Oxyhaemoglobin / What Jmol can do

This is has nothing to do with domains. It is just an exercise to demonstrate how the software can display a 'familiar' molecule.

The frame on the right shows the 3D structure of a single chain of the protein haemoglobin. The bonds in all the aminoacids are shown in a "ball and stick" model. Click on the small 'x' buttons below to see how this can be developed to reveal important features of the protein.

Note: You can switch the rotation of the molecule on and off using the button shown on the right.

Note: You can zoom in and out by holding down the shift button and using your mouse.

BACKBONE

The secondary structure becomes more apparent when amino acid side chains are omitted and just the backbone of the polypeptide chain is depicted. Press the button to see the backbone structure. Notice that some helical regions can now be seen.

RIBBONS

The secondary structure is shown more clearly by a ribbon diagram. The computer calculates where regions of secondary structure occur and draws them as ribbons. Notice the α-helical regions are now more apparent.

STRUCTURE COLOURS

Now press the button to colour the ribbons according to their secondary structure.α-helices are now coloured red, reverse (or β turns) would be coloured blue and β strand (extended) structure coloured yellow. However, haemoglobin does not possess any β structure.

HETERO

So far the structure has shown only the protein globin. Haemoglobin consists of four globin chains like the one that is depicted here. Each of these requires a haem group to enable it to bind O₂. Press the button to see the structure of haem as a ball and stick model. The program classifies atoms and groups that are not part of a protein chain hetero-atoms or hetero-groups. Haem is one such; water is another.

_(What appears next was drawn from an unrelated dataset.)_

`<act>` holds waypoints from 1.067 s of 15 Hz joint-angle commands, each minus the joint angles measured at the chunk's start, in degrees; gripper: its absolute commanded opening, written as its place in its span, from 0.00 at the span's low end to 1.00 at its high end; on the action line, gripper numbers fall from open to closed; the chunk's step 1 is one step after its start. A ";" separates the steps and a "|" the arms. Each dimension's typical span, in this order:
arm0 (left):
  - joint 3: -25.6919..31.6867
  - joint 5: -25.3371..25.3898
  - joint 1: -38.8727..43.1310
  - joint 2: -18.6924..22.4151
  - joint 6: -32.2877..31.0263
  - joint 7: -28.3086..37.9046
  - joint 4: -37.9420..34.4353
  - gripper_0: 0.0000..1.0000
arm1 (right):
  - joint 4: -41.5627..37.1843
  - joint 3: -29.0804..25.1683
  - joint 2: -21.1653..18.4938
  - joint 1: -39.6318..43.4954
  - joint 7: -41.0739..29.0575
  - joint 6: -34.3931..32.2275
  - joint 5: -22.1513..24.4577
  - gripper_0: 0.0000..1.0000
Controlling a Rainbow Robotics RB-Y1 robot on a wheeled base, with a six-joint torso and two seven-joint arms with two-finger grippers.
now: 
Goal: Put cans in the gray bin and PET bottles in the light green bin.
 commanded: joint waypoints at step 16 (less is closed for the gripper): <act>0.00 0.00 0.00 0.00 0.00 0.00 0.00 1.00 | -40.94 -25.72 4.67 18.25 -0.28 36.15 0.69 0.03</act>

The colour coding selected for the haem display is called CPK. Notice that a single Fe²⁺ ion (yellow) occupies the centre of an octahedral complex. The nitrogen atoms (blue) of the planar molecule porphyrin provide four of the six co-ordinating ligands.

In oxyhaemoglobin an O₂ molecule (red) is bound on one side of the porphyrin ring. The remaining ligand is provided by a histidine group on globin (not shown here).

SPACEFILL

These properties of the haem group are more evident when it is depicted as a spacefilled structure. Note the bound oxygen molecule (2 red spheres bound to the yellow Fe²⁺). The sizes of the atoms correspond to their Van der Waals radii.

MIXED VIEWS

Where is the haem group located in haemoglobin? Press here to view haem in its binding pocket. It is bound partly by hydrophobic interactions. The haem is still displayed as a spacefilled structure, while the chain is a ribbon structure.

MOLECULAR SURFACES

Another way of representing a molecule is to calculate the shape of its surface, according to various parameters. This is shown here for haemoglobin. (Note: be patient. The calculation may take a long time).

TRANSPARENCY

By making the surface transparent it is possible to visualise the haem group.

MENUS

All these displays were created by providing JMol with a series of scripts (lists of commands). Many of these commands can be applied directly. Press the button below the JMol window to reset to the original ball and stick mode, then place the cursor over the display and press the right mouse button. See if you can display Hb as a ribbon structure with all its water molecules coloured purple. (Tip: try 'Select' > 'hetero' etc and note that only the selected regions are then affected by the menu commands).